The first function 610 for classifying network traffic comprises a function 615 for receiving at least one data flow of the network traffic. The data flow comprises data packets and at least one of the data packets of the data flow includes an application identifier assigned to the data flow in accordance with the first mechanism for classifying network traffic. The application identifier is classifying the data flow with respect to an application that has generated the data flow. Furthermore, the first function 610 for classifying network traffic comprises a function 620 for analyzing at least one of the data packets of the received data flow in order to determine the first classification of the network traffic based on an application identifier included in the analyzed data packet.

The two different classifications of the network traffic are provided to the function 640 for validating the second classification mechanism for classifying network traffic, as indicated by arrows 645 and 646. Function 640 validates the second classification mechanism for classifying network traffic by comparing the first classification 645 of the network traffic with the second classification 646 of the network traffic. Thus, it can be determined how accurate the second mechanism for classification of network traffic 630 provides classification results.

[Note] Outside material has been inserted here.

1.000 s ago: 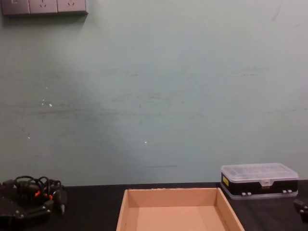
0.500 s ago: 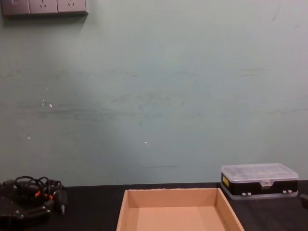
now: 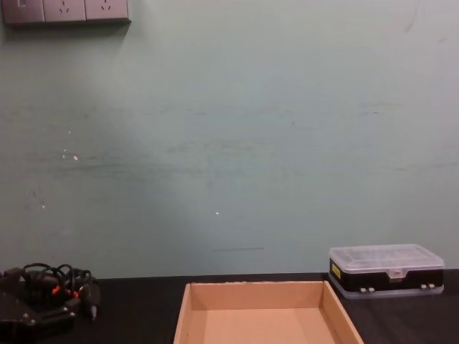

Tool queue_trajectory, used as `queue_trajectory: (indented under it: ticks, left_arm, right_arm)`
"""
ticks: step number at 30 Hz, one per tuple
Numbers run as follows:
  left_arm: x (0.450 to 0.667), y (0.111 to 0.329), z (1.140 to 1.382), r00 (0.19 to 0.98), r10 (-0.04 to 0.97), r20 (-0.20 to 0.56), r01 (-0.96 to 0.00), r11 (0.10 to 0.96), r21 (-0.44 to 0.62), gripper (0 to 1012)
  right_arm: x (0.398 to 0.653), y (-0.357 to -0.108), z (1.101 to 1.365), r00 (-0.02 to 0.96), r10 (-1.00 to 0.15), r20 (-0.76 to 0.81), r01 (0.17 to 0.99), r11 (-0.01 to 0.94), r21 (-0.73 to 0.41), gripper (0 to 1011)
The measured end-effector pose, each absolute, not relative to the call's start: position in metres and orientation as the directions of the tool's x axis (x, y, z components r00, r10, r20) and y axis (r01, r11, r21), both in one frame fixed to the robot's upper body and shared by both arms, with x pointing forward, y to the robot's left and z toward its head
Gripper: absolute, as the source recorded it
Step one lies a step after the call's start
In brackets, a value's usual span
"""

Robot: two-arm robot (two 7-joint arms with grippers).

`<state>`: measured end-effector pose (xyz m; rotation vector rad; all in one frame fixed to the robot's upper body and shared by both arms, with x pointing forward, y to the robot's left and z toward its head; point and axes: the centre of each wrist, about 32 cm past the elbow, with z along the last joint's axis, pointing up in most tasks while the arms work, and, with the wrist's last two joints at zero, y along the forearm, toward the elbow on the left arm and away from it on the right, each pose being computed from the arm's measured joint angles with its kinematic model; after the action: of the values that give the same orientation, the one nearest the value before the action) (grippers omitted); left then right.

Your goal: Use one hand to pick up the angle iron from the table and place it into the box.

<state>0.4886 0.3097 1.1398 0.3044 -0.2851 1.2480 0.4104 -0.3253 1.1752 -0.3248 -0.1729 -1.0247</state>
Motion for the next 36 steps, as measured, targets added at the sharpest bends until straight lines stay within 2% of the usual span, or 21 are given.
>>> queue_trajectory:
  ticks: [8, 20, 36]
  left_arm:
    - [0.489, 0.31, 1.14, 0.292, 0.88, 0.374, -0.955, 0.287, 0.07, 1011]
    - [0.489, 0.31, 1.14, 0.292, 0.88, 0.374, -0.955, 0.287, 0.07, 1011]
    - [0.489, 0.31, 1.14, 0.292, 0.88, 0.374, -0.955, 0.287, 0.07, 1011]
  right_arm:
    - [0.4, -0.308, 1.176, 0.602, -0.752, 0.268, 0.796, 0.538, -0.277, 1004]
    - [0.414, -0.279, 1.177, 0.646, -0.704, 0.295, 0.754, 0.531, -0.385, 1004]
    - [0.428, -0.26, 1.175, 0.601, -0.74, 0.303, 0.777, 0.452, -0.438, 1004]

FIG. 7 shows a flow chart illustrating a method embodiment of a method 700 for validating a mechanism for classifying network traffic. The method 700 may be practiced by the apparatus 600 shown in FIG. 6, the network element 420 shown in FIG. 1 or by other apparatuses.

As shown in FIG. 7, the method starts in step 705 by receiving at least one data flow of the network traffic, whereby the data flow comprises data packets and at least one of the data packets of the data flow includes an application identifier assigned to the data flow in accordance with a first mechanism for classifying network traffic. The application identifier classifies the data flow with respect to an application that has generated the data flow. In a next step 710, at least one of the data packets of the at least one received flow is analyzed in order to provide a first classification of the network traffic. In a further step 715, a second classification of the network traffic is provided by means of a second mechanism for classifying network traffic. Thereafter, as indicated by step 720, the second classification mechanism for classifying network traffic is validated by comparing the first and the second classification of the network traffic.

The second mechanism for classifying network traffic may be based on a passive method for classifying network traffic and the first mechanism for classifying network traffic, which represents a reference method for the second mechanism for classifying network traffic, may be based on an active method for classifying network traffic, e.g. one of the methods shown in FIGS. 2 and 3.

The second (passive) mechanism for classifying network traffic may be at least one of complete protocol parsing, a port based classification, a signature based classification, a connection pattern based classification, a statistics based classification, an information theory based classification and a combined classification method. These passive mechanism for classifying network traffic are in the following described in more detail:

In complete protocol parsing, it is intended to analyze and classify all network traffic passing through a measuring point. However, since many network protocols are ciphered due to security reasons, a plurality of applications cannot be determined. Furthermore, complete protocol parsing is very resource consuming, since all network traffic has to be analyzed.

In port based classification, the classification of network traffic is based on an association of a port number with a specified type of network traffic. For example, World Wide Web traffic may be associated with TCP port 80. Hence, this classification method only needs to access the headers of the data packets. However, this method is not sufficiently reliable in case of dynamically allocated port numbers or tunneled network traffic.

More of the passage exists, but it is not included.